To have his will opposed by three captive Jews fills the king with fury. He forthwith commands his servants to heat the furnace seven times more than it was wont to be heated. The strongest men of his army are deputed to bind the three captives and cast them into the furnace. In result, the fury of the king only adds to his defeat. The king has to learn that his furnace can consume his own mighty men, but cannot hurt the servants of God, if God acts on their behalf, even though the furnace be seven times heated.

(e) Deliverance for the faithful (Vv. 24-30).

(Vv. 24, 25). The only effect of the furnace for the three captives is to put them into the company of the Son of God and to free them from their bonds. This, in different degrees and by other means, is ever the result of persecution for those who have faith in God. The man of the ninth of John endured in his day the persecution of the Jewish leaders, only to find himself set free from Jewish bondage in the company of the Son of God.

The effect upon the king is immediate. He rises up in haste, declaring that he sees four men "walking in the midst of the Fire . . . and the form of the fourth is like the Son of God." This was the true secret of the three captives walking unscathed in the midst of the fire - they were in the company of the Son of God. What can the saints not do in His company? In His company they can walk on the water ( Matt. 14 ), and in His company they can walk in the midst of the fire, thus fulfilling the promise made to the prophet, "When thou passest through the waters, I will be with thee . . . when thou walkest through the fire, thou shalt not be burned; neither shall the flame kindle upon thee" ( Isa_43:2 ).

(Vv. 26, 27). The humbled king now admits that these three captives are the servants of the Most High God, and calls them to come forth. The princes, governors, captains and counsellors are compelled to bear witness to the discomfiture of the great king who had defied the living God, and the frustration of his plan to establish a religious unity.

(Vv. 28-30). In the presence of this great miracle the King has to recognise the intervention of God on behalf of those "that trusted in Him." Moreover, he owns that their action had "changed the king's word." He bears witness that their confidence in God was such that they had "yielded their bodies" rather than serve or worship any God except their own God.

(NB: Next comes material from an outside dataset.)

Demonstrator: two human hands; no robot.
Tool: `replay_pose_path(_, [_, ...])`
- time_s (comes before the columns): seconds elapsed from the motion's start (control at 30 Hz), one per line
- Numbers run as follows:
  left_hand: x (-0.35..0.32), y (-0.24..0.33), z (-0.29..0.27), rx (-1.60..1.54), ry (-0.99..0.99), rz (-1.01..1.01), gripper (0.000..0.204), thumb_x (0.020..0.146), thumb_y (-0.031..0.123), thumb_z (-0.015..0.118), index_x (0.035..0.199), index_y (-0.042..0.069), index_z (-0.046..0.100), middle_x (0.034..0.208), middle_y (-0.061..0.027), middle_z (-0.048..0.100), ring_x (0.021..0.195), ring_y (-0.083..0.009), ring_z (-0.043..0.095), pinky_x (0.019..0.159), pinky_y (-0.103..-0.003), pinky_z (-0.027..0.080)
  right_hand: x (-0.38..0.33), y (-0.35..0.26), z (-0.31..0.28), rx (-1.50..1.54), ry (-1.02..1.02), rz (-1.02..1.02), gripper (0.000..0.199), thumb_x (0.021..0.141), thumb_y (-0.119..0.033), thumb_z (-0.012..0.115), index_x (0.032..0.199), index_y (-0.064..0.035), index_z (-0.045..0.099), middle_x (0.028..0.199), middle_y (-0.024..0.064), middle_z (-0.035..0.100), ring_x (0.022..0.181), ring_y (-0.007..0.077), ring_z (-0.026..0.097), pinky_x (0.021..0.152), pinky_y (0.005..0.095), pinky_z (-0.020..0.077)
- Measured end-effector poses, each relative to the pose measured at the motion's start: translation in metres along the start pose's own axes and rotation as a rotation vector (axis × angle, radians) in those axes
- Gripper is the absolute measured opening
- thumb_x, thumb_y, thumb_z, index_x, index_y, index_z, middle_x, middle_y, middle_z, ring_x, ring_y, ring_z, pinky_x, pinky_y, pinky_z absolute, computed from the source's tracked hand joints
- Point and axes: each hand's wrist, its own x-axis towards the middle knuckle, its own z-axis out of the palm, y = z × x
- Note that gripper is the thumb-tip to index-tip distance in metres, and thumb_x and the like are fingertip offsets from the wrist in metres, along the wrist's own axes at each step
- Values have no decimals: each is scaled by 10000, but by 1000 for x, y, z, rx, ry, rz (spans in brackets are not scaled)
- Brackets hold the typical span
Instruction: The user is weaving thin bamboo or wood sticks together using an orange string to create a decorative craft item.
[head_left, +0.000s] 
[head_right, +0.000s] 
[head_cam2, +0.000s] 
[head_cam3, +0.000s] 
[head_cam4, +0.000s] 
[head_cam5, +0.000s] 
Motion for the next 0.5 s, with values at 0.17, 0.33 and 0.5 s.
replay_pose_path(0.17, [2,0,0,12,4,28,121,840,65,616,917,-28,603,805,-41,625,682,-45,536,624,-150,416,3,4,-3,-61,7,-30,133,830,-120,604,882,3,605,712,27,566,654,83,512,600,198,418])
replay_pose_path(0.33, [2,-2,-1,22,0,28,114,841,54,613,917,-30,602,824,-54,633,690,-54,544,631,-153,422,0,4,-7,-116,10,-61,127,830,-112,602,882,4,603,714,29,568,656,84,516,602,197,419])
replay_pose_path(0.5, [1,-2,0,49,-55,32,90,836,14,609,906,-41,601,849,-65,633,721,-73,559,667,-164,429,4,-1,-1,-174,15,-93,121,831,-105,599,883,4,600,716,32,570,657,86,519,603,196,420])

The king thereupon makes a decree that no people, nation or language shall speak anything amiss against the God of Shadrach, Meschach and Abed-nego under penalty of being cut to pieces and having their houses made a dunghill, for he admits that "there is no other God that can deliver after this sort." Apparently, all nations can serve their own gods, but they must not speak anything amiss of the God of these faithful men. Not only is the king's purpose to establish a religious unity entirely frustrated, but the jealous schemes of the enemies of these captives are brought to nought, for in result these captives each receive promotion in the province of Babylon.

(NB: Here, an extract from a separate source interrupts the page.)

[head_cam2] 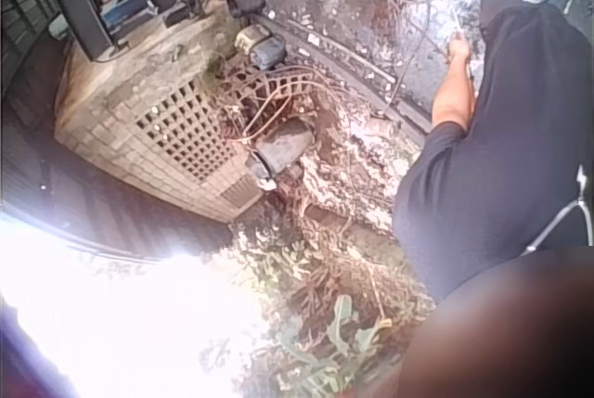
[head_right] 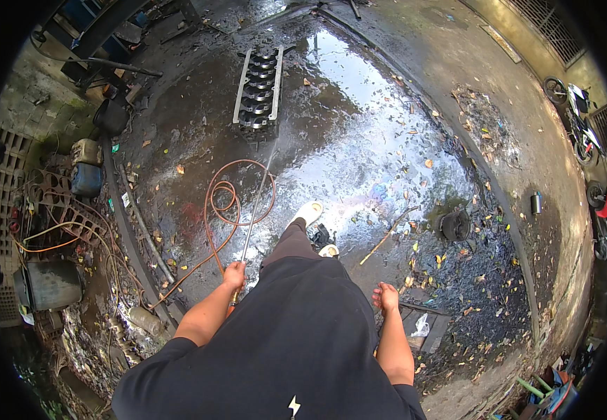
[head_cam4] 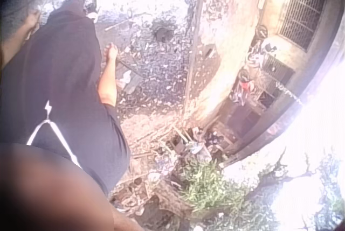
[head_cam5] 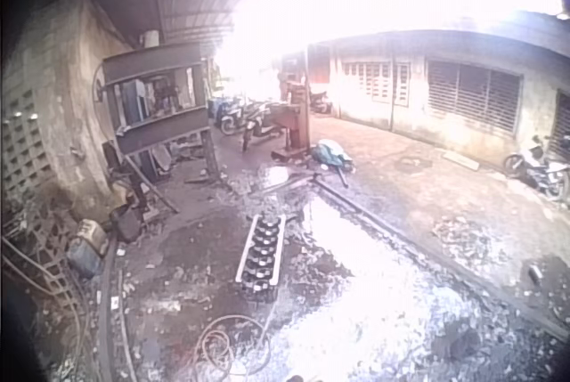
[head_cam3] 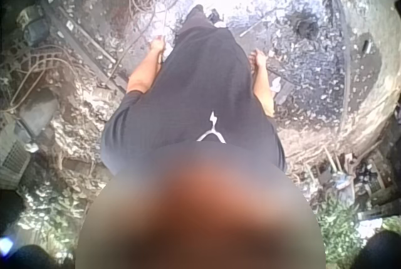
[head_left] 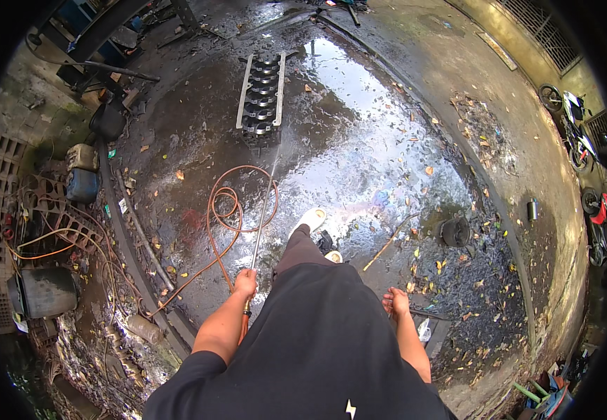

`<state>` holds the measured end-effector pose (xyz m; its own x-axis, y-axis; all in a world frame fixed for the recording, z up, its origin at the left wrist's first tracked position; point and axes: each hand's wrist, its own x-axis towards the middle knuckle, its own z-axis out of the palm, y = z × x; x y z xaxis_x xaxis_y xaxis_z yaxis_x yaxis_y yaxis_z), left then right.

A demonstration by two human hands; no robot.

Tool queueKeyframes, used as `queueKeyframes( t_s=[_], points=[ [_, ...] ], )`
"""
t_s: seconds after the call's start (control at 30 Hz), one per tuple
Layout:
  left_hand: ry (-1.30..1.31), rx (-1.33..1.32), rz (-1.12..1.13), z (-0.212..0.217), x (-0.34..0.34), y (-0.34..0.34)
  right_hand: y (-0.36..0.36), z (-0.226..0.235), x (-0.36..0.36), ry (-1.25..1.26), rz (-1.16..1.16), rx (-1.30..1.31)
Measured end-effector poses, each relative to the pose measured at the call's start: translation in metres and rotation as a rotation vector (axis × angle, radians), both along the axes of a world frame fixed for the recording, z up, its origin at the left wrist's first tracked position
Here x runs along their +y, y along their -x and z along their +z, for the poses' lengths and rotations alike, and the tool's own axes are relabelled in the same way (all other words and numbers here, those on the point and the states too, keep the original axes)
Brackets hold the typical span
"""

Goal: The person uses a pressure washer to clean a metal engine block resting on a wet concrete floor. They systematically spray each cylinder bore and the surrounding surfaces, then rinse the area around the part. The block remains on the ground throughout the clip.

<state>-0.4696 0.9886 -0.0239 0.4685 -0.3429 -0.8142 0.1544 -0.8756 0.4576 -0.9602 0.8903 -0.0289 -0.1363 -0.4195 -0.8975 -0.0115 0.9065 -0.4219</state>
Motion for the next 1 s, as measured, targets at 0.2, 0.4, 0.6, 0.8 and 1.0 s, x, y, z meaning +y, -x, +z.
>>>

Such is the historical commencement of the times of the Gentiles. In it we have a foreshadowing of scenes that will be enacted at the close of this period. History will repeat itself, and this effort to establish an idolatrous religious unity will be made in a still more terrible form at the end. Man is a religious being, and if he throws off allegiance to the true God, he will make a false god. If he has a false god, he will have no objection to a representation of his god, for the natural man must have something to see and touch - something for sight and sense. Thus it will come to pass that an image will be made of the head of the last Gentile power, and it will be decreed that all who will not worship the image will be killed. The times of the Gentiles opened with idolatry and will close with the worst form of idolatry - the worship of a man as God ( Rev_13:11-18 ).